3. The fine particle size screening device according to claim 2, characterized in that: Two sets of symmetrically distributed first springs (7) are sleeved on the first slide rod (6), and the two ends of the two sets of first springs (7) are fixedly connected to the slider (5) and the mounting bracket (1) respectively.
4. The fine particle size screening device according to claim 1, characterized in that: A gear (16) is sleeved on the mounting shaft (15), and a rack (17) is slidably installed in the mounting seat (2). The rack (17) meshes with the gear (16), and a cylinder (18) is fixedly installed in the mounting seat (2). The rack (17) is fixedly connected to the output end of the piston rod of the cylinder (18).

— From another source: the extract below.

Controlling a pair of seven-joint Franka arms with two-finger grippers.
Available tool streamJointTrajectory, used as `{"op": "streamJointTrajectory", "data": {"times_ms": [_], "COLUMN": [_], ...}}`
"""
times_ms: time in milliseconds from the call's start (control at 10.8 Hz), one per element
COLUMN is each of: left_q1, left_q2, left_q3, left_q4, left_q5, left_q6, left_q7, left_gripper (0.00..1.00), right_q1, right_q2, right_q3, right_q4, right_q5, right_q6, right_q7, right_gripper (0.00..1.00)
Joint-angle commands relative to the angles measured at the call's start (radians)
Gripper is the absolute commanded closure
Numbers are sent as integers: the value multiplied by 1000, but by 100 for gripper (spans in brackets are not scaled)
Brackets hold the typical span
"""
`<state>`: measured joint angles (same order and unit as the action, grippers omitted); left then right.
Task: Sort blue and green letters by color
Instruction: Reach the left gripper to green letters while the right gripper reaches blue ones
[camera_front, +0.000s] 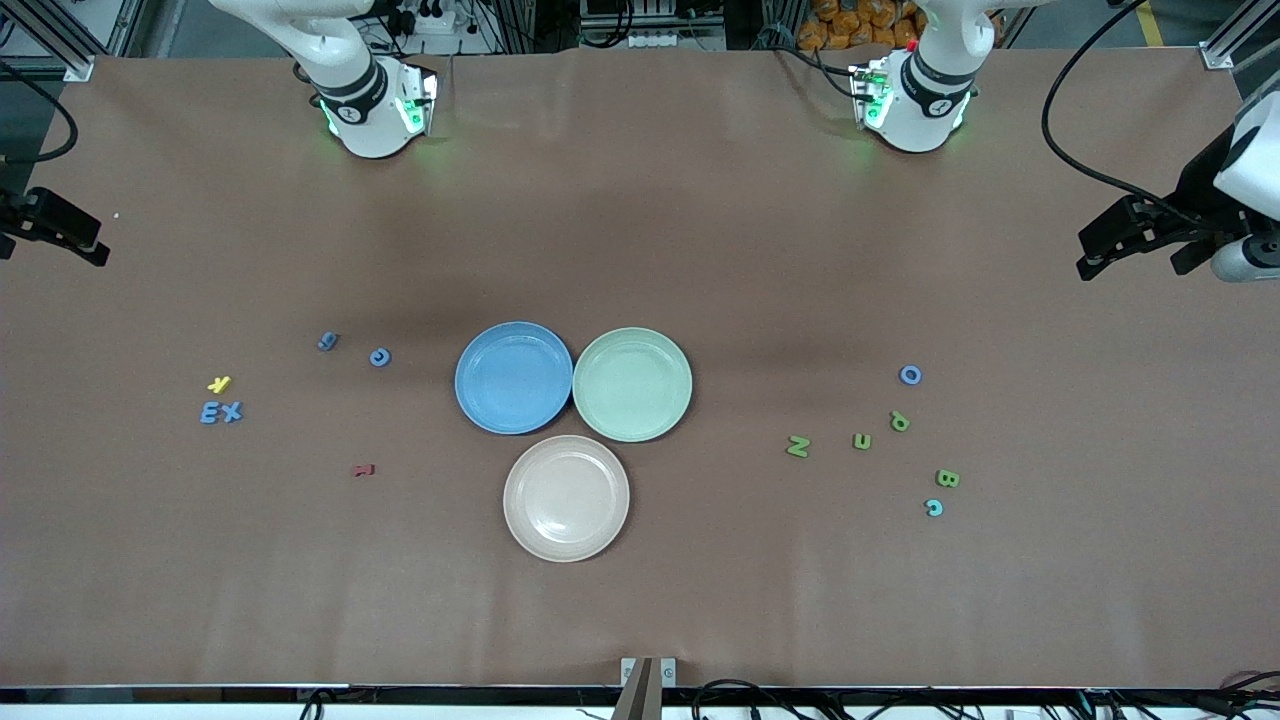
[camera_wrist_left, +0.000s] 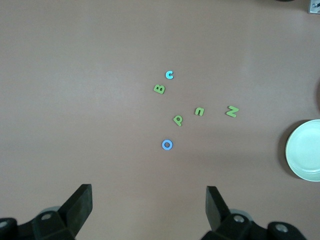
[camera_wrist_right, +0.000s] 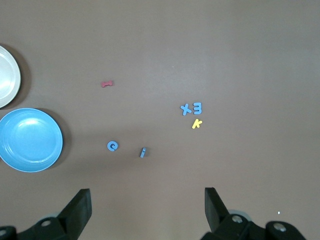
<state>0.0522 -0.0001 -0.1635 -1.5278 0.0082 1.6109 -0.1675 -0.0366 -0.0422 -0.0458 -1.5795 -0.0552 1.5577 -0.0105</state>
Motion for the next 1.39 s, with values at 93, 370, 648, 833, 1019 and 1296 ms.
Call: {"op": "streamJointTrajectory", "data": {"times_ms": [93, 370, 648, 833, 1019, 1296], "left_q1": [3, 4, 1, 8, 11, 6], "left_q2": [-6, 21, 66, 69, 125, 271], "left_q3": [1, -1, -1, -1, -1, -4], "left_q4": [9, -5, -86, -239, -337, -338], "left_q5": [-2, -2, -2, -2, -1, 27], "left_q6": [-17, -17, 55, 218, 377, 486], "left_q7": [-14, -3, -4, -21, -9, -6], "left_gripper": [0, 0, 0, 0, 0, 0], "right_q1": [-12, -12, -11, -6, -2, 3], "right_q2": [2, 2, 7, 12, 10, 9], "right_q3": [10, 9, 10, 12, 12, 12], "right_q4": [6, 6, -22, -86, -204, -396], "right_q5": [-8, -8, -5, 5, 5, 23], "right_q6": [-8, -8, 4, 47, 137, 290], "right_q7": [4, 4, 3, 3, 3, 6], "right_gripper": [0, 0, 0, 0, 0, 0]}}
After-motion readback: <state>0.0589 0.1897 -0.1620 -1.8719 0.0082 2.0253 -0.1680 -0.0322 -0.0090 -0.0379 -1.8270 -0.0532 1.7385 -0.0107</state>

5. The fine particle size screening device according to claim 1, characterized in that: Two sets of symmetrically distributed movable seats (19) are slidably installed on the mounting base (2). The two sets of movable seats (19) are respectively set with the scraper brush (14). The mounting base (2) is provided with two sets of symmetrically distributed lead screws (20). The two ends of the two sets of lead screws (20) pass through the mounting base (2) and are rotatably connected to the mounting base (2) through rolling bearings. The lead screws (20) pass through the corresponding movable seats (19) and are threadedly connected to the movable seats (19).
6. The fine particle size screening device according to claim 5, characterized in that: A scraper block (21) is slidably installed inside the movable seat (19). The scraper block (21) is slidably sleeved with the corresponding scraper brush (14). A second slide rod (22) is fixedly installed inside the movable seat (19). The scraper block (21) is slidably sleeved with the second slide rod (22). A cam (24) is rotatably installed on the movable seat (19). The cam (24) is fitted with the scraper block (21).
7. A fine particle size screening device according to claim 6, characterized in that: Two sets of symmetrically distributed second springs (23) are sleeved on the second slide rod (22), and the two ends of the two sets of second springs (23) are fixedly connected to the scraper (21) and the moving seat (19) respectively.